Forum Moderators: Robert Charlton & goodroi
1. Removed caching so bots won't grab cached text from SE's.
2. Banned a few bots spoofing google and yahoo.
3. Put identifying info on all content so I can track the IP's etc that are doing the scraping.
4. Put more unique content so I can find who has the content in the SEs.
From my cursory work so far, 90% of the content grabbed has Googlebot's encrypted IP. It turns out the bots are running searches on google and using the snippets of the SERPs as their new content. They know it's relevant to the money keywords because the results are coming up on Google for the very searches they do.
So...
1. They don't even rely on caches..
2. Even if you ban them, they can still grab your content.
True though, that banning the few bots I did may have been effective enough to transfer the problems I have left to the bots who are using the snippet idea. Maybe other people will find that as 10% of the problem to my 90%...
Feel free to share if you have stats on this.
P.S. Maybe they are already doing this, but Google should find some unique word or phrase on the page they are displaying the snippet for, make sure it's part of the snippet and when they find a domain consistently has too many unique words/phrases from other site's snippets, ban them from the index and especially adsense etc...
Maybe they are already doing this, but Google should find some unique word or phrase on the page they are displaying the snippet for, make sure it's part of the snippet and when they find a domain consistently has too many unique words/phrases from other site's snippets, ban them from the index and especially adsense etc...
There was a discussion a while back about a Google patent intended to identify pages that had too many target phrases, as pages composed of snippets might have. Not quite the same thing as what you're suggesting, but you might find the discussion interesting....
New Patent Application - Spam Detection Based on Phrase Indexing
[webmasterworld.com...]
Bottom line is that I suspect that Google does not filter such spam very well.
If scrapers don't rank their site, I think that it has a bad influence on your link profile. Which could be the reason why I see our sites have issues on some keywords recently (60% of backlinks are scrappers...hate these things).
A while back it was easy to detect such spam, mostly from .info tld's or suspicious hostings, it becomes more difficult now for Google I think as scrapping is also a technique that evolves apparently.
... evolves apperently?
Trust me ... scraping will always evolve as long as Google hits the the white-hats so bad these days that their hat jumps off!
And, yes, there are casualties :(
I admit that I used to think that Google would get rid of all spam but recent SERPS and actually most 2007 made that I changed my mind.
Spam evolved at least as fast a Google guys implement changes (or tests) for the past 3 years.

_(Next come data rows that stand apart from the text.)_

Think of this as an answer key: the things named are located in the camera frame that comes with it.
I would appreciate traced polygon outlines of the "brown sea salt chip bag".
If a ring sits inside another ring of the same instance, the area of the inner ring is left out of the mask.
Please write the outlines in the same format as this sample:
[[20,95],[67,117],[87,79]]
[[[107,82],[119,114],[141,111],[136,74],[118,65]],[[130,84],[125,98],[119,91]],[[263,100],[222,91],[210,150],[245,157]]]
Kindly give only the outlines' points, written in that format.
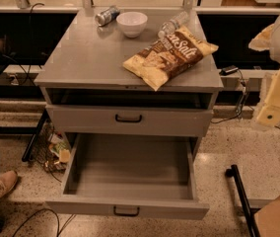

Makes us remember that Google is a software (and a marketing company...). It's disapointing though, world is not perfect. Google makes mistakes.
...casualties are not good. Dunno who mentioned "collateral damage" the first time on this forum but the guy was damn right. It never ends.
PS: I was saying it in a funny way but I was not joking! ;)
I have a site with lots of image galleries. Most of my gallery pages occupy a position within the top 5 for their specific keywords. Recently 8 of my pages disappeared from the top 10 and when I went looking for one of them, I couldn't find it at all but instead found, on the second last page of results, a scraper site having the exact same title as my page. When I clicked on the google cache, some kind of script was executed and my browser was hijacked and I landed at a page telling me that I should install "privacy protector". (I now have the arduous task of removing malware ahead of me this evening).
I also happened to notice that keywords for two of my other missing pages appeared in google's snippet of the cached text of this site. Some of my other missing pages are of similar theme to the text that was in this snippet.
Is there any way of reporting such sites to Google?
Although many of them are links to our site, most have them linking to other scraped content on their site. I've wondered if our "title" being on their pages and linking to their pages devalues our own page. I'm sure it has some negative effect within the serps.
Dupe content is dupe content, and in these cases it's our page title and brief description that are getting swiped.
Is there any way of reporting such sites to Google?
Welcome to the forum, ChicagoFan67.
Here are three ways to report this to Google -- if their own cache takes you to a malware page, I would have no hesitation in reporting it.
1) At the bottom of every search results page, there's a link that says "Dissatisfied? Help us improve"
2) Use Google's Spam Report form [google.com]
3) Login (or set up) to your Webmaster Tools account and report the problem from the link on your Dashboard page that says "report spam in our index". Because using your GWT account authenticates you, Google tends to give it higher priority and credibility.
Be precise but brief in your note to Google. Report both the actual search keywords and explain the problem - I would be sure to use the word "malware" in an early and prominent way.
I know officially google has decided that MFAs/scrapers are forbidden. But in practice, I haven't seen any indication they've banned many people. The MFAs/scrapers exist in large numbers because of adsense...which in a funny way makes Google the biggest spammer of all because they have closed their eyes to the MFAs from the beginning. Don't you think?